Alors que l'épidémie de coronavirus continue de frapper la France, l'année 2020 qui touche à sa fin aura été bien évidemment marquée par la longue crise sanitaire et la mise en place des deux confinements, ainsi que par les restrictions d'une ampleur inédite qui les ont accompagnées. Au point de faire basculer la société dans une nouvelle ère dominée par les injonctions hygiénistes ? C'est en tout cas ce que craint la philosophe Julia de Funès, invitée dimanche du Grand rendez-vous Europe 1/Les Échos/Cnews.

Un gouvernement liberticide ? 

Plus de neuf mois après la mise en place du premier confinement, la question de la proportionnalité des mesures adoptées tout au long de la crise sanitaire continue de faire débat. Auteure de plusieurs tribunes dans lesquelles elle s'inquiétait de la place toujours plus grande de la "bureaucratie" et d'une "'légalomanie' toujours plus forte", Julia de Funès a "eu le sentiment qu'au début du premier confinement, on était assez docilisé, chapeauté".

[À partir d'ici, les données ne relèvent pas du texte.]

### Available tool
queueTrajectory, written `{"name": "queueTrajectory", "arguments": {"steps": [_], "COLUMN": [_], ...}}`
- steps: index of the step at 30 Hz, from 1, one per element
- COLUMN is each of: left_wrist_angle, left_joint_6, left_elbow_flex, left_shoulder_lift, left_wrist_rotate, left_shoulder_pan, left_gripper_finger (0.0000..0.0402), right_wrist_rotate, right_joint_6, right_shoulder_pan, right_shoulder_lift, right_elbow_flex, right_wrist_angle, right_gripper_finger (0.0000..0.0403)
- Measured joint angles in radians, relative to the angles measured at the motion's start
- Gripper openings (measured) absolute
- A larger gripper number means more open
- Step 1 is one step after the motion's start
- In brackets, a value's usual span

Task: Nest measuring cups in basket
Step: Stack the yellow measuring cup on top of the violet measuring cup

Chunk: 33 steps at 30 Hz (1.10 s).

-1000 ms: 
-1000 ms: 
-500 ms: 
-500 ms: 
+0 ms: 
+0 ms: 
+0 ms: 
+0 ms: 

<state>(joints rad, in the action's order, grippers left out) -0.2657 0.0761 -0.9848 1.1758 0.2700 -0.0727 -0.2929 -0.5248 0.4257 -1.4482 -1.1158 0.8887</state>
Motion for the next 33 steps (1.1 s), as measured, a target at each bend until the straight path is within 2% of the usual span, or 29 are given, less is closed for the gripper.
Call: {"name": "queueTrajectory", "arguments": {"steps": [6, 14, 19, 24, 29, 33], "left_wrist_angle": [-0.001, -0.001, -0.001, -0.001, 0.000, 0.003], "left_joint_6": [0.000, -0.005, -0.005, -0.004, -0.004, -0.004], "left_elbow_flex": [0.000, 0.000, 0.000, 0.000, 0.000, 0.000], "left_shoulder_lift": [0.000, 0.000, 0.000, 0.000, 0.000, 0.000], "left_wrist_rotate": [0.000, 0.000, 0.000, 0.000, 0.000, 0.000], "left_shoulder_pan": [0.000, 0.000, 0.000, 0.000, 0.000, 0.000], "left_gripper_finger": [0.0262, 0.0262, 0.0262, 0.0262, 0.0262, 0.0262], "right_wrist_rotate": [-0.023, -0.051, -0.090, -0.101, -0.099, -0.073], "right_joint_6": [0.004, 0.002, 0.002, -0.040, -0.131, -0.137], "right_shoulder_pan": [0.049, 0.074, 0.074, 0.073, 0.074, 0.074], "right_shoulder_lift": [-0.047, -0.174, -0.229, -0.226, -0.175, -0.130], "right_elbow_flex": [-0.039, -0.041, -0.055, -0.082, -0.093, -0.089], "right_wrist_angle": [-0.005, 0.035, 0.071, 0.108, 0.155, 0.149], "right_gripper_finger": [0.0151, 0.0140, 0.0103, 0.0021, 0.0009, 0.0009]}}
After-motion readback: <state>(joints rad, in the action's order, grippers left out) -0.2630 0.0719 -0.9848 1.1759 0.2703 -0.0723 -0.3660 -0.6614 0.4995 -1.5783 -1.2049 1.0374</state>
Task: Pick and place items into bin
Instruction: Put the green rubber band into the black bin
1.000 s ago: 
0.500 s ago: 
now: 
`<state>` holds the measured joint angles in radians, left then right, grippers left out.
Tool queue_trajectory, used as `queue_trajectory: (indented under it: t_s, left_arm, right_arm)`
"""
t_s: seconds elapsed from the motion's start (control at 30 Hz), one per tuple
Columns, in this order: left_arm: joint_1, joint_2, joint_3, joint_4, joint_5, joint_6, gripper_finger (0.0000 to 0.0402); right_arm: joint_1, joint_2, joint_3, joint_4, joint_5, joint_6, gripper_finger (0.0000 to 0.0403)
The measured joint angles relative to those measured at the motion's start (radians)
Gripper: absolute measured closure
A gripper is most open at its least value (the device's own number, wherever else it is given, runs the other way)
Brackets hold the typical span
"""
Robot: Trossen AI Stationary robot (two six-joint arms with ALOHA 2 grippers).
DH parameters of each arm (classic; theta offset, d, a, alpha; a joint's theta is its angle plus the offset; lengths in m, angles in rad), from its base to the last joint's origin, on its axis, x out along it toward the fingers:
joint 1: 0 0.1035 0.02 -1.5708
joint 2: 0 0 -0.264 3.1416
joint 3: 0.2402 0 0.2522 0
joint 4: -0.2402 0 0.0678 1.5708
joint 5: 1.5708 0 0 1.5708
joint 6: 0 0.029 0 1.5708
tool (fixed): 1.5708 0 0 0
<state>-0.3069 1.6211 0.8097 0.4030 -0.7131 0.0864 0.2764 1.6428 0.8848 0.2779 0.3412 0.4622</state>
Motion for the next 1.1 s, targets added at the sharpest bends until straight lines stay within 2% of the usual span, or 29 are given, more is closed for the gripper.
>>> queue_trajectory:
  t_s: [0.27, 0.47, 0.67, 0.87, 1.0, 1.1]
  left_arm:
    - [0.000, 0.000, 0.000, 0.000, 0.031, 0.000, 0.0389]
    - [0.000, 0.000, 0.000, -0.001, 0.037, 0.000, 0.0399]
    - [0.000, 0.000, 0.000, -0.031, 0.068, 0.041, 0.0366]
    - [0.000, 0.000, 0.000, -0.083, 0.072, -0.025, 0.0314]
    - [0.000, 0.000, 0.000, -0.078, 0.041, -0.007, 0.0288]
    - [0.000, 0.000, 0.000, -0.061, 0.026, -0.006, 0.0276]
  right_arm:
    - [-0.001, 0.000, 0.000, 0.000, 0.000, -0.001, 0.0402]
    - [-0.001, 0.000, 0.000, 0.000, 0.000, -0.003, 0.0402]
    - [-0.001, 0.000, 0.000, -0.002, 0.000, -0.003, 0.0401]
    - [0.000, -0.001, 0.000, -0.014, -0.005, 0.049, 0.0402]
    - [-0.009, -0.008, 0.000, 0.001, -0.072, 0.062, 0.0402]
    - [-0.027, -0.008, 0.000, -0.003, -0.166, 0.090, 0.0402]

Toutefois, reconnaît-elle, "lors du deuxième confinement, on a vu que les Français n'étaient pas si soumis que cela, et il y a eu un juste milieu entre une certaine liberté individuelle et la mission de l'État de protéger et de sécuriser les choses". "Il y a eu de la part du gouvernement un certain recul, une prise de conscience", dit encore l'invitée d'Europe 1. Aussi, estime-t-elle, "il est aujourd'hui difficile de penser qu'on est dans un gouvernement liberticide". 

Le danger ? "Que le pouvoir se transforme en bio-pouvoir"

Reste qu'au moment de tirer le bilan de l'année 2020, Julia de Funès est frappée de voir "à quel point l'hygiénisme et la santé rentrent dans le pouvoir". Pour la petite-fille de Louis de Funès, "ce qui est dangereux, c'est que le pouvoir se transforme en 'bio-pouvoir'". 

Une santé toujours plus au centre des préoccupations, et ce alors que les professionnels du secteur déplorent depuis des années la baisse des moyens à leur disposition. "C'est le paradoxe inouï, les moyens sont moindres, mais la moralisation sur l'hygiène est d'autant plus importante", fait remarquer Julia de Funès.

"La santé prend la place dans toutes les sphères sociales"

"Ce qui est le plus grave, poursuit l'intellectuelle, c'est cette uniformisation de la santé, cette moralisation. Elle est devenue une morale. La vie saine est la vie bonne".

Et Julia de Funès de continuer son énumération. "La santé est devenue du civisme, nos comportements sociaux sont dictés par les gestes barrières. Elle est devenue politique, puisque les politiques se sont énormément appuyés sur les conseils scientifiques". Au final, conclut-elle, "la santé prend la place dans toutes les sphères sociales, et c'est ce qui me semble le plus inquiétant".